BYSenate Committee on Governmental Operations (originally sponsored by Senators Halsan and McCaslin)

 

 

Limiting improvements financed by improvement districts to two hundred percent of the amount originally proposed at the time the district was created.

 

 

House Committe on Local Government

 

Majority Report:  Do pass with amendments.  (10)

      Signed by Representative Haugen, Chair; Cooper, Vice Chair; Beck, Madsen, Nealey, Nelson, Nutley, Rayburn, L. Smith and Zellinsky.

 

Minority Report:  Do not pass.  (3)

      Signed by Representatives Bumgarner, Ferguson and Hine.

 

      House Staff:Steve Lundin (786-7127)

 

 

                        AS PASSED HOUSE APRIL 14, 1987

 

BACKGROUND:

 

Local improvement districts (LID's) are mechanisms used by government to finance all or part of the costs of public improvements where those public improvements specifically benefit, or increase the value of, real property located in the vicinity of the improvement.

 

Special assessments are imposed on real property within the LID to finance those portions of the costs that will be financed by the LID.  If the special assessments are not paid during a 30-day payment period, LID bonds are issued to obtain the needed funds, and those property owners who did not pay their special assessments pay installments to retire the LID bonds.

 

Legislation was enacted in 1985 that allowed local governments to establish a reserve fund to secure a specific LID bond issue that is in addition to a guaranty fund used to secure any LID bond issues of the local government.

 

SUMMARY:

 

If a reserve fund is created to secure payment of an local improvement district (LID) bond issue, the local government is required to credit each property owner's proportionate share of money assessed to create the reserve fund, plus accrued interest, to reduce the property owner's nondelinquent assessment or installment payments.

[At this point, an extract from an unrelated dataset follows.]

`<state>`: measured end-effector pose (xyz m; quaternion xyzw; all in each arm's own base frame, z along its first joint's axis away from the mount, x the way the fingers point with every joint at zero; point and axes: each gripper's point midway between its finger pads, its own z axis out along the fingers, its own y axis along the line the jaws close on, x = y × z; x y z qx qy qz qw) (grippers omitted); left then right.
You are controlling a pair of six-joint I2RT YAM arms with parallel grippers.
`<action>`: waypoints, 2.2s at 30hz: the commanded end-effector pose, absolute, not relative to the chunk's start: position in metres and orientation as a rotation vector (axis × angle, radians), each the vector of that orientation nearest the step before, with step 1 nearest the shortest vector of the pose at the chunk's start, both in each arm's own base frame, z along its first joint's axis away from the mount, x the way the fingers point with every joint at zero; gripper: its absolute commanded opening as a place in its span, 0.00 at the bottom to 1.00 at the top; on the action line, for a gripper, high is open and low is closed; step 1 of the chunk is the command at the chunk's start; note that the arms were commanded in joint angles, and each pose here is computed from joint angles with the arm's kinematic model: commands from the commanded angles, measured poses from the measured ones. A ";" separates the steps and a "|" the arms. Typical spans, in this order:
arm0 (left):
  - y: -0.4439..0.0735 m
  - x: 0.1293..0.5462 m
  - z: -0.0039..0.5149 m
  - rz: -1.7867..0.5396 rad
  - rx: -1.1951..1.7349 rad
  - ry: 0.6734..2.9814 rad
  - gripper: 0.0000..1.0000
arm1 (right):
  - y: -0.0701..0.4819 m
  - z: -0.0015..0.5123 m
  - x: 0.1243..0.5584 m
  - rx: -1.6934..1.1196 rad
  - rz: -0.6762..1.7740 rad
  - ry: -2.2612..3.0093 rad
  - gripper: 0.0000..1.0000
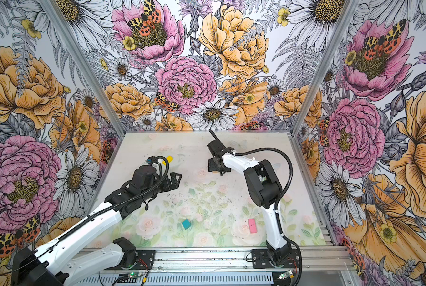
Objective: Build the wood block tower
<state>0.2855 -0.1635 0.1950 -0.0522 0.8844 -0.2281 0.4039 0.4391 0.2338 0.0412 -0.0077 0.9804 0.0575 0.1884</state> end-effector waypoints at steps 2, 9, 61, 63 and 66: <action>-0.162 0.287 0.206 -0.595 -0.130 2.194 0.99 | 0.235 0.041 0.447 -0.012 0.163 2.746 0.55; -0.162 0.287 0.206 -0.600 -0.128 2.197 0.99 | 0.231 0.042 0.446 -0.012 0.139 2.745 0.76; -0.183 0.290 0.234 -0.566 -0.076 2.148 0.99 | 0.239 0.146 0.476 -0.070 0.215 2.554 0.00; -0.182 0.291 0.233 -0.561 -0.080 2.150 0.99 | 0.244 0.139 0.486 -0.075 0.243 2.572 0.00; -0.181 0.295 0.229 -0.553 -0.083 2.160 0.99 | 0.250 0.127 0.496 -0.078 0.270 2.604 0.00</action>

Each payment of a non-delinquent assessment or non-delinquent installment will be reduced by the amount of credit.  Any balance in a reserve fund remaining after retirement of the bonds will be transferred to the local government's guaranty fund.

 

A municipality that had established such a reserve fund prior to the effect date of this act, which did not credit or reimburse money remaining in the reserve fund to the owners of property subject to the assessments, shall transfer any money remaining in the reserve fund, after retirement of the LID bonds, to the owners of property subject to the assessments if the assessments on the property were not delinquent at the time of the transfer or if the lien for the delinquent assessments had not been foreclosed.

 

Fiscal Note:      Not Requested.

 

House Committee ‑ Testified For:    Mark Triplett, Homebuilders Association.

 

House Committee - Testified Against:      George Mack, Roberts & Shefelman; and Celia Strong, City of Everett.

 

House Committee - Testimony For:    Local governments should not get a windfall from reserve funds, but the property owners should receive the benefits.  Under the existing law the whole unused portion of a reserve fund can revert to the local government after the bonds are retired.  This is unfair.  Only non-delinquent payments receive the benefits.

 

House Committee - Testimony Against:      It will be too difficult to calculate the amount of interest earnings.  Arbitrage problems could result.  People who are delinquent should get benefits of this type of credit since many delinquencies are inadvertent.